Straight data literals are also supported; you could just as well write the above as

10 20 30
-40
-50
-60

since xand is just the juxtaposition of 3 consecutive bytes of data. (Notice you're free to use any whitespace as separators, too.)

But the real convenience comes from labels. Labels:

  • must be lowercase;
  • must start with a letter or an underscore; and
  • may contain letters (a-z), underscores (_), or numbers (0-9).

To define a label, prefix any given xand or raw data with the label's name followed by a colon, like so:

foo: xand 10 20 30
_bar:
-40
-50
_bar2: -60

The above again compiles to the same result - labels confer no special meaning on the bytecode level. (What's more, notice that -50 is unlabeled above.)

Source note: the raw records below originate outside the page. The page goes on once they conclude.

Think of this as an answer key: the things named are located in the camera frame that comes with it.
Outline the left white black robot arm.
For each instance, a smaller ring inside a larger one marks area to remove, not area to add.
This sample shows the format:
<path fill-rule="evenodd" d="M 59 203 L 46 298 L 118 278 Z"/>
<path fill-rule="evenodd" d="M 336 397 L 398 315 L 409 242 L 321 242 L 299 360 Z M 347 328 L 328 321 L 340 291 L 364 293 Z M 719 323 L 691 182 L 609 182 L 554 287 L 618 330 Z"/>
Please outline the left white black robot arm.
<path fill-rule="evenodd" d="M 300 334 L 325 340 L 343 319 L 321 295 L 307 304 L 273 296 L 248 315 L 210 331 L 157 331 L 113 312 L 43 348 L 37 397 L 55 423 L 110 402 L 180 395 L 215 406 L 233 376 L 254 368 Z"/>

Labels come in handy because you can use them as operands to xand instructions. For example,

foo: xand bar baz qux
qux: xand -1 -1 -1
bar: 10
baz: 20

compiles to

address contents
0 0000 0110 (6 = the address of bar)
1 0000 0111 (7 = the address of baz)
2 0000 0011 (3 = the address of qux)
3 1111 1111 (-1)
4 1111 1111 (-1)
5 1111 1111 (-1)
6 0000 1010 (+10)
7 0001 0100 (+20)
8 0000 0000
... ...
127 0000 0000

Notice that labels do not need to be defined before they are used.

Finally, since it's a common case, you can supply the special label ... as the third operand to an xand to refer implicitly to the next instruction. So instead of saying

foo: xand a b bar
bar: xand x y baz
baz: xand -1 -1 -1

you can just say

xand a b ...
xand x y ...
xand -1 -1 -1

You can still of course use ... even if the next instruction has an explicit label. Mix & match however you'd like.

To see this language in action, check out the Fibonacci example in fib.xand.